Первую неделю, пока стояла жара, всё мучило нестерпимо: пышная южная зелень, яркие цветы, густые, терпкие запахи, такие любимые с детства, но сейчас – в не-жизни – понапрасну терзающие… Первую неделю я старалась не высовываться из дому. Сидела в нём, как улитка в панцире.
Улица 14 апреля. Домик на горке, приютивший меня. На заборе – голубой почтовый ящик. Где-то раз в три дня я вынимаю из него конверт с московским штемпелем. Очередное письмо от Гавра. Он, как неутомимый донор, переливает в меня свой оптимизм. И свою грусть. Зовущую грусть:
Он не провожал меня. Он был в это время в командировке в Таллинне. Меня провожала Наташа Дюшен. С ней мы бродили когда-то по Цветному бульвару, с ней бегали бессчётно раз на енгибаровские спектакли, с ней стреляли у входа в цирк лишний билетик, с ней ходили поступать в цирковое училище, и на енгибаровский творческий вечер в ЦДРИ вместе ходили (Наташин папа достал нам тогда жутко дефицитные билеты), с Наташей мы отправились когда-то к Рошалю (Наташина бабушка рекомендовала нас ему как своих двух внучек), с Наташей мы искали для меня клоунский образ, придумывали костюм, вся Наташина семья была вкручена в вихрь моего помешательства на цирке, моих идей фикс, и вот теперь Наташа оставалась в студии пантомимы у Гедрюса Мацкявичюса, а я уезжала неизвестно куда и зачем…
…А потом подул холодный ветер, погнал по дорожкам лепестки чайных роз, небо из ослепительно-синего сделалось чёрно-серым, рваным и буйным, запахло затяжным ненастьем… Пошли дожди… Пляжи опустели. Теперь можно приходить к морю. Сидеть на пустом пляже где-нибудь под Алчаком, или под Крепостной горой, и глотать едкий, пахнущий йодом дым – жгли водоросли, и густые, длинные, кудрявые дымы от костров низко стелились по берегу… Штормило. И лето уже вряд ли могло вернуться. Самое страшное лето в моей жизни. Так я тогда думала, что самое страшное… Сидела на топчане и курила. Единственный месяц в моей жизни, когда я курила. С жадностью и отвращением втягивала в себя тошнотворную горечь – и все равно не могла заглушить ту, что разъедала меня изнутри…

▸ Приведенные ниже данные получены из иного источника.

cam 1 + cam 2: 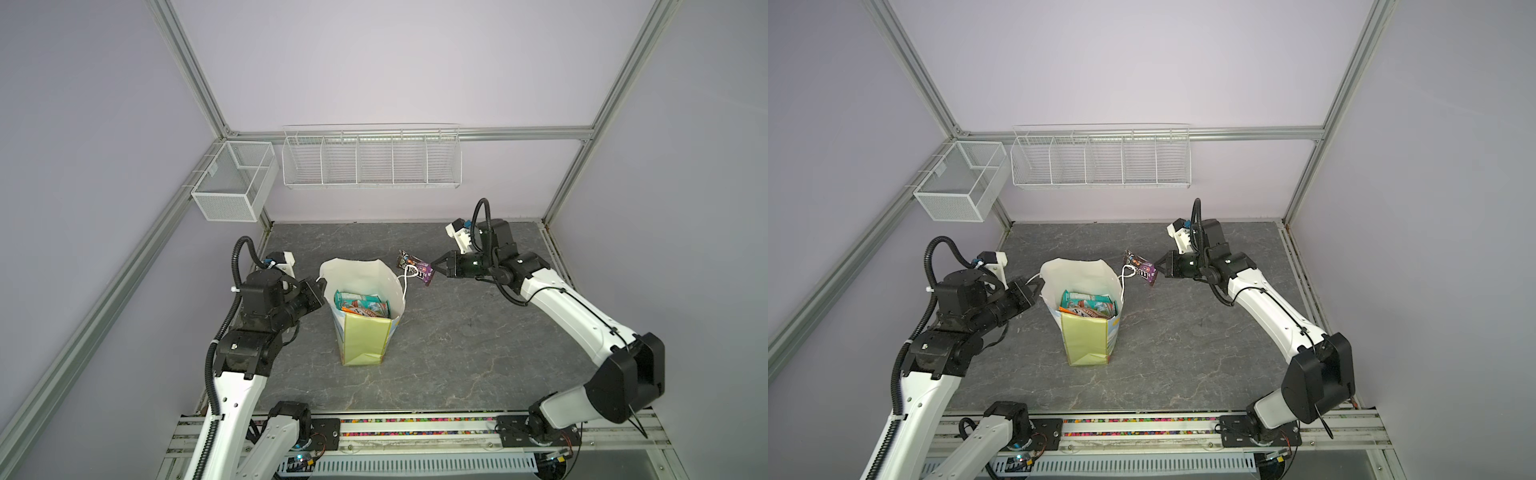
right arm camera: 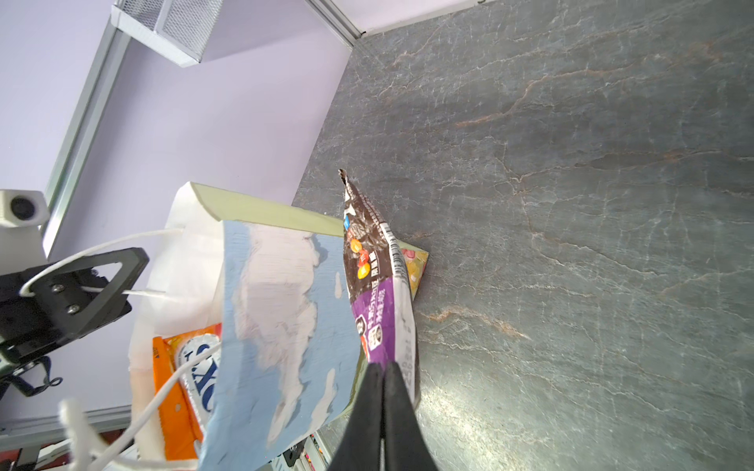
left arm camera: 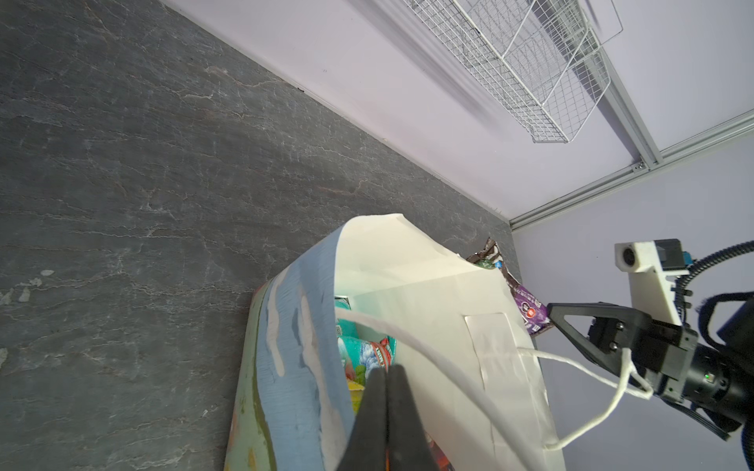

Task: Place the snacks into the paper bag
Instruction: Pick up the snack at the center of the table, then place the snack in the paper bag.

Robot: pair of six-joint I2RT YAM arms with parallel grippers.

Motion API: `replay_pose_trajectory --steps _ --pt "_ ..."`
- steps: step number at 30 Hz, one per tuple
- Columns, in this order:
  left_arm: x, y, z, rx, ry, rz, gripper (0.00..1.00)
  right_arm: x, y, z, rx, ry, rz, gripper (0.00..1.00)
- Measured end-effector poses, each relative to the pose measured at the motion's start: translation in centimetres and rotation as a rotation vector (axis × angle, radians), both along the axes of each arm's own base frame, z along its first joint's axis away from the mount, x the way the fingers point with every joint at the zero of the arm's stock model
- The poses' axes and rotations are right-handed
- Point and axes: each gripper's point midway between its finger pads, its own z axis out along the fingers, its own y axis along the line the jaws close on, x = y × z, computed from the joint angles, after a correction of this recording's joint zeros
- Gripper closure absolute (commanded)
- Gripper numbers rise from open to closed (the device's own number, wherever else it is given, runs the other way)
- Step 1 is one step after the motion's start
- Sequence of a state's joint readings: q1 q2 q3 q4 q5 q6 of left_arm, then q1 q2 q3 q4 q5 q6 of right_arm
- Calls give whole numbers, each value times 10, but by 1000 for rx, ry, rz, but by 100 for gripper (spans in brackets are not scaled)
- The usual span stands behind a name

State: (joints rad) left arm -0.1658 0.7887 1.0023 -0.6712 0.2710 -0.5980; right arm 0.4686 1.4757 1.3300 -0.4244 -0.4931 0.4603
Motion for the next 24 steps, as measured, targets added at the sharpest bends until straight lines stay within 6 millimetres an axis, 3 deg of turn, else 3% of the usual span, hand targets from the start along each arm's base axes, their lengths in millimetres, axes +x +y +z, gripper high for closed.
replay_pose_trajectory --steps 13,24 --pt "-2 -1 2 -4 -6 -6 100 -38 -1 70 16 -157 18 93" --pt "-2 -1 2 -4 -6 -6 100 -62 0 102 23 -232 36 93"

Жалела ли я о том, что прошлым летом отказалась идти к нему в театр? Если скажу «нет, не жалела», то это будет жалкой неправдой.
Да, жалела. Страшно жалела.
Если бы знать что-нибудь заранее!…
Но ведь были намёки из будущего, предостережения – мои собственные стихи!
Я не хотела им верить. И – вот…
Неожиданно на узенькой, кривой, идущей в гору и совершенно безлюдной улочке встретила свою москонцертовскую подружку Марьяну Тонкову и её мужа Славу Бачко. Забавная пара: она – тоненькая, изящная, с головкой античной богини, а он – могучий, рыжий, лысеющий толстяк. При этом – они как-то удивительно подходят друг другу, со своими говорящими фамилиями: Тонкова и Бачко.
Мы удивлённо уставились друг на друга.
– Какая встреча!… – всплеснула Марьяна руками и кинулась обнимать меня.
– А вы что тут делаете? – спросила я.
– Мы? Отдыхаем! Мы в отпуске. Слава сказал: я должна увидеть его любимый город – Судак, – щебетала Марьяна.
– С детства обожаю эти места! – сказал Слава. – Особенно осенью, когда уже нет курортников. А вот ты что тут делаешь?
– Я?… Вымираю, – честно призналась я.